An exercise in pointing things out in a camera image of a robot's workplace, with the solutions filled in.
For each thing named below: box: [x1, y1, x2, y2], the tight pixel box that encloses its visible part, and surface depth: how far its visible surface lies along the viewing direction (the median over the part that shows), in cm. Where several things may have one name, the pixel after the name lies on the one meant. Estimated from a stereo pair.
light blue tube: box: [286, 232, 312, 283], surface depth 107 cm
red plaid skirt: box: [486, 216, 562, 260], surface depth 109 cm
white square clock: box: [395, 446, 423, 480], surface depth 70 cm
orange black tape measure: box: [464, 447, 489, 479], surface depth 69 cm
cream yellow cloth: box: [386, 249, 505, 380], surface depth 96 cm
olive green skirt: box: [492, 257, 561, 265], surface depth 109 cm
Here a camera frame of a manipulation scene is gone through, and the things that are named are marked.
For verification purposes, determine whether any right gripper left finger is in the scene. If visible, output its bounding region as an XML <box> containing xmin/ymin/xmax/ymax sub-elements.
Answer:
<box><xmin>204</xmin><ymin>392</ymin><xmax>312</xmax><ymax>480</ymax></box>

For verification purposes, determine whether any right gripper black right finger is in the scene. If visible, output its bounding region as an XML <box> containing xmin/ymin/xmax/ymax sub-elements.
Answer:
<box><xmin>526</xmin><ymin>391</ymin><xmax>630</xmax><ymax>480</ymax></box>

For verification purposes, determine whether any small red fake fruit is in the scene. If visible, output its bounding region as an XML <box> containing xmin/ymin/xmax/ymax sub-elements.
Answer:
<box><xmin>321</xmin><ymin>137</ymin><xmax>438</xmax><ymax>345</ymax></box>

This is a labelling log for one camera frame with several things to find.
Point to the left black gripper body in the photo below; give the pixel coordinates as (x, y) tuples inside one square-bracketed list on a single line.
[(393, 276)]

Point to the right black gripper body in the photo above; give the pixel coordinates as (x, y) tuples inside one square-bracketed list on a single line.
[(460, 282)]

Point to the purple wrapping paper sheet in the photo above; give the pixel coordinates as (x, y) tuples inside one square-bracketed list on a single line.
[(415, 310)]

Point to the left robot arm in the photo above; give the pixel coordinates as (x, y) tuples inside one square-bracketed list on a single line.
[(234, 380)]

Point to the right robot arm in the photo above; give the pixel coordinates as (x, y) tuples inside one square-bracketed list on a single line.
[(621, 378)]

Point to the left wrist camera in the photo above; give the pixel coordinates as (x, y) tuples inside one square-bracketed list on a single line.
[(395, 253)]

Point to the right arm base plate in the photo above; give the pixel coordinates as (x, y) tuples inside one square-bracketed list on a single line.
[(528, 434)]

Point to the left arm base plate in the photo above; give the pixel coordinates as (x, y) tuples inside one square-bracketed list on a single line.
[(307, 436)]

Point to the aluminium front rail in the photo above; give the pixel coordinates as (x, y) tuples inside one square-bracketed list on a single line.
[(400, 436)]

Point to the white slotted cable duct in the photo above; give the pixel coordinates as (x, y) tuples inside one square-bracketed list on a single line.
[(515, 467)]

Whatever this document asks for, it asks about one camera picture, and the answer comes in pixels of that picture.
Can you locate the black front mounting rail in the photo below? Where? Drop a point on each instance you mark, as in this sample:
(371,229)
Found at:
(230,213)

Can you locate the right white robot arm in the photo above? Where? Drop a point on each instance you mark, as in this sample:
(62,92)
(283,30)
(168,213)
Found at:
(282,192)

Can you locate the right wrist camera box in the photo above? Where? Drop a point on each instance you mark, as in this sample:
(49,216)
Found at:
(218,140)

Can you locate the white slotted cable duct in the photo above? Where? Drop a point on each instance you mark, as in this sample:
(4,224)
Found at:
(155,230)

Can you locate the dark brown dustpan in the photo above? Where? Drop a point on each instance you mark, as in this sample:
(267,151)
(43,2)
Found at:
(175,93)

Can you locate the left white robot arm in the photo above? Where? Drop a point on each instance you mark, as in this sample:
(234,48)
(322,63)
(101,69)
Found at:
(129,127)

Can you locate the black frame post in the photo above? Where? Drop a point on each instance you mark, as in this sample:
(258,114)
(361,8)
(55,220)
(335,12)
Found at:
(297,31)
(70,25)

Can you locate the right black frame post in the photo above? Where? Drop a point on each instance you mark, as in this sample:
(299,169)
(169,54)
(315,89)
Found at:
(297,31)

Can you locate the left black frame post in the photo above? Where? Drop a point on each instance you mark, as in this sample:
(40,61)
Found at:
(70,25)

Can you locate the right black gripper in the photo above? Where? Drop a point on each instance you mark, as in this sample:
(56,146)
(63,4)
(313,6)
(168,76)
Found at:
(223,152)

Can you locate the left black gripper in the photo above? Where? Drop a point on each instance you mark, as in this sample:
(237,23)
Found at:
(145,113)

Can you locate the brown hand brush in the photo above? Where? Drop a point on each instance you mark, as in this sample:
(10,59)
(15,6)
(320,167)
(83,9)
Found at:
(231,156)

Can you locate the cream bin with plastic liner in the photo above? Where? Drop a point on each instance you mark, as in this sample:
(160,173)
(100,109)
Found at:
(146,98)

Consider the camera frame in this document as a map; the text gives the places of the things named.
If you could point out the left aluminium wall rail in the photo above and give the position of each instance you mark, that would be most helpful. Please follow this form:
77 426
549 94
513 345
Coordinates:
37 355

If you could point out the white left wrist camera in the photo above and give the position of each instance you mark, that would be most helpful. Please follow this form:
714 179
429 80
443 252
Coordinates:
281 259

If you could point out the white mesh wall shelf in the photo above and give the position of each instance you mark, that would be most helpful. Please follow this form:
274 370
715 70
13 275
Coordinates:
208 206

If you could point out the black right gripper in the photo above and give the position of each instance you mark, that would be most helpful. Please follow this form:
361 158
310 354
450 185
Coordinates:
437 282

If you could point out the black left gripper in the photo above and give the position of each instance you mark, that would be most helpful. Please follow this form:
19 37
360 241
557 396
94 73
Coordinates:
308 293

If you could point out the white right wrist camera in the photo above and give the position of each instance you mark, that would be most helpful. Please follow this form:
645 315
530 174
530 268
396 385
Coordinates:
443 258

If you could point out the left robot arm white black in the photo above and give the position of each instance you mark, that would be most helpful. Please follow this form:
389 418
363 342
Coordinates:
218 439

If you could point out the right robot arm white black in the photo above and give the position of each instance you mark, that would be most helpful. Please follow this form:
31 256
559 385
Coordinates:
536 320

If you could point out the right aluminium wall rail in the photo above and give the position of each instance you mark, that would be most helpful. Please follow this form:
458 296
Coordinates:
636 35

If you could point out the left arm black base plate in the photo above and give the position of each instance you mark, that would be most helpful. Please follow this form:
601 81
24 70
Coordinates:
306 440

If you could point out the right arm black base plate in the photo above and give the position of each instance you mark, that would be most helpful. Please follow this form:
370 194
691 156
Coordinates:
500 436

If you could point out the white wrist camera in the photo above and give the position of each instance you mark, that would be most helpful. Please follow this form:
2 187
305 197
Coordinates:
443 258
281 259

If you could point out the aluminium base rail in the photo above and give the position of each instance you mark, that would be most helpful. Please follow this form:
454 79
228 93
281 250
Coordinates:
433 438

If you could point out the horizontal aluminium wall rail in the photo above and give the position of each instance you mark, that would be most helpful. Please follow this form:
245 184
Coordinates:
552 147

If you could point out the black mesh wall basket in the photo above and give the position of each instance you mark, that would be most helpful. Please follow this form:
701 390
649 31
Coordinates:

********************

Every entry should be reproduced exactly, with no part omitted.

Task result:
An exercise in pointing things out in a camera image of a robot's workplace, with the solutions filled in.
For each thing named below: box: [x1, y1, x2, y2], the tight pixel box that encloses its visible part, and surface depth: how far its visible surface lies along the viewing direction (the median over the part that shows), in cm. Where several things may have one name, the pixel after the name lies on the one meant. Estimated from a stereo pair.
light blue tube: box: [286, 232, 312, 283], surface depth 107 cm
red plaid skirt: box: [486, 216, 562, 260], surface depth 109 cm
white square clock: box: [395, 446, 423, 480], surface depth 70 cm
orange black tape measure: box: [464, 447, 489, 479], surface depth 69 cm
cream yellow cloth: box: [386, 249, 505, 380], surface depth 96 cm
olive green skirt: box: [492, 257, 561, 265], surface depth 109 cm
Here a camera frame of a manipulation scene is gone through, and the things that are named are marked.
For verification purposes, determine whether any right gripper left finger is in the scene. If visible, output its bounding region as an XML <box> containing xmin/ymin/xmax/ymax sub-elements.
Answer:
<box><xmin>204</xmin><ymin>392</ymin><xmax>312</xmax><ymax>480</ymax></box>

For verification purposes, determine whether any right gripper black right finger is in the scene. If visible, output its bounding region as an XML <box> containing xmin/ymin/xmax/ymax sub-elements.
Answer:
<box><xmin>526</xmin><ymin>391</ymin><xmax>630</xmax><ymax>480</ymax></box>

For verification purposes, determine whether any small red fake fruit is in the scene. If visible, output its bounding region as an XML <box> containing xmin/ymin/xmax/ymax sub-elements.
Answer:
<box><xmin>321</xmin><ymin>137</ymin><xmax>438</xmax><ymax>345</ymax></box>

This is a labelling log for one camera frame with several things to find.
Point to the left black gripper body in the photo below; give the pixel coordinates as (x, y) tuples inside one square-bracketed list on a single line.
[(393, 276)]

Point to the right black gripper body in the photo above; give the pixel coordinates as (x, y) tuples inside one square-bracketed list on a single line.
[(460, 282)]

Point to the purple wrapping paper sheet in the photo above; give the pixel coordinates as (x, y) tuples inside one square-bracketed list on a single line.
[(415, 310)]

Point to the left robot arm in the photo above; give the pixel coordinates as (x, y) tuples inside one square-bracketed list on a single line.
[(234, 380)]

Point to the right robot arm in the photo above; give the pixel coordinates as (x, y) tuples inside one square-bracketed list on a single line.
[(621, 378)]

Point to the left wrist camera in the photo above; give the pixel coordinates as (x, y) tuples inside one square-bracketed list on a single line.
[(395, 253)]

Point to the right arm base plate in the photo above; give the pixel coordinates as (x, y) tuples inside one square-bracketed list on a single line.
[(528, 434)]

Point to the left arm base plate in the photo above; give the pixel coordinates as (x, y) tuples inside one square-bracketed list on a single line.
[(307, 436)]

Point to the aluminium front rail in the photo above; give the pixel coordinates as (x, y) tuples inside one square-bracketed list on a single line.
[(400, 436)]

Point to the white slotted cable duct in the photo above; give the pixel coordinates as (x, y) tuples inside one square-bracketed list on a single line.
[(515, 467)]

Whatever this document asks for, it asks about one camera picture, and the answer comes in pixels of that picture.
Can you locate the black front mounting rail in the photo below? Where? Drop a point on each instance you mark, as in this sample:
(371,229)
Found at:
(230,213)

Can you locate the right white robot arm in the photo above? Where? Drop a point on each instance you mark, as in this sample:
(62,92)
(283,30)
(168,213)
Found at:
(282,192)

Can you locate the right wrist camera box in the photo above? Where? Drop a point on each instance you mark, as in this sample:
(49,216)
Found at:
(218,140)

Can you locate the white slotted cable duct in the photo above? Where? Drop a point on each instance you mark, as in this sample:
(4,224)
Found at:
(155,230)

Can you locate the dark brown dustpan in the photo above? Where? Drop a point on each instance you mark, as in this sample:
(267,151)
(43,2)
Found at:
(175,93)

Can you locate the left white robot arm in the photo above? Where? Drop a point on each instance you mark, as in this sample:
(234,48)
(322,63)
(101,69)
Found at:
(129,127)

Can you locate the black frame post in the photo above? Where? Drop a point on each instance you mark, as in this sample:
(258,114)
(361,8)
(55,220)
(335,12)
Found at:
(297,31)
(70,25)

Can you locate the right black frame post in the photo above? Where? Drop a point on each instance you mark, as in this sample:
(299,169)
(169,54)
(315,89)
Found at:
(297,31)

Can you locate the left black frame post in the photo above? Where? Drop a point on each instance you mark, as in this sample:
(40,61)
Found at:
(70,25)

Can you locate the right black gripper in the photo above? Where? Drop a point on each instance you mark, as in this sample:
(56,146)
(63,4)
(313,6)
(168,76)
Found at:
(223,152)

Can you locate the left black gripper in the photo above? Where? Drop a point on each instance you mark, as in this sample:
(237,23)
Found at:
(145,113)

Can you locate the brown hand brush in the photo above? Where? Drop a point on each instance you mark, as in this sample:
(10,59)
(15,6)
(320,167)
(83,9)
Found at:
(231,156)

Can you locate the cream bin with plastic liner in the photo above? Where? Drop a point on each instance you mark, as in this sample:
(160,173)
(100,109)
Found at:
(146,98)

Consider the camera frame in this document as a map; the text gives the places of the things named.
If you could point out the left aluminium wall rail in the photo above and give the position of each instance you mark, that would be most helpful. Please follow this form:
77 426
549 94
513 345
Coordinates:
37 355

If you could point out the white left wrist camera in the photo above and give the position of each instance you mark, that would be most helpful. Please follow this form:
714 179
429 80
443 252
Coordinates:
281 259

If you could point out the white mesh wall shelf in the photo above and give the position of each instance you mark, that would be most helpful. Please follow this form:
274 370
715 70
13 275
Coordinates:
208 206

If you could point out the black right gripper in the photo above and give the position of each instance you mark, that would be most helpful. Please follow this form:
361 158
310 354
450 185
Coordinates:
437 282

If you could point out the black left gripper in the photo above and give the position of each instance you mark, that would be most helpful. Please follow this form:
19 37
360 241
557 396
94 73
Coordinates:
308 293

If you could point out the white right wrist camera in the photo above and give the position of each instance you mark, that would be most helpful. Please follow this form:
645 315
530 174
530 268
396 385
Coordinates:
443 258

If you could point out the left robot arm white black in the photo above and give the position of each instance you mark, that would be most helpful. Please follow this form:
389 418
363 342
Coordinates:
218 439

If you could point out the right robot arm white black in the photo above and give the position of each instance you mark, that would be most helpful. Please follow this form:
31 256
559 385
Coordinates:
536 320

If you could point out the right aluminium wall rail in the photo above and give the position of each instance you mark, that would be most helpful. Please follow this form:
458 296
Coordinates:
636 35

If you could point out the left arm black base plate in the photo above and give the position of each instance you mark, that would be most helpful. Please follow this form:
601 81
24 70
Coordinates:
306 440

If you could point out the right arm black base plate in the photo above and give the position of each instance you mark, that would be most helpful. Please follow this form:
370 194
691 156
Coordinates:
500 436

If you could point out the white wrist camera in the photo above and give the position of each instance you mark, that would be most helpful. Please follow this form:
2 187
305 197
Coordinates:
443 258
281 259

If you could point out the aluminium base rail in the photo above and give the position of each instance you mark, that would be most helpful. Please follow this form:
454 79
228 93
281 250
Coordinates:
433 438

If you could point out the horizontal aluminium wall rail in the photo above and give the position of each instance you mark, that would be most helpful. Please follow this form:
245 184
Coordinates:
552 147

If you could point out the black mesh wall basket in the photo above and give the position of each instance you mark, that would be most helpful. Please follow this form:
701 390
649 31
Coordinates:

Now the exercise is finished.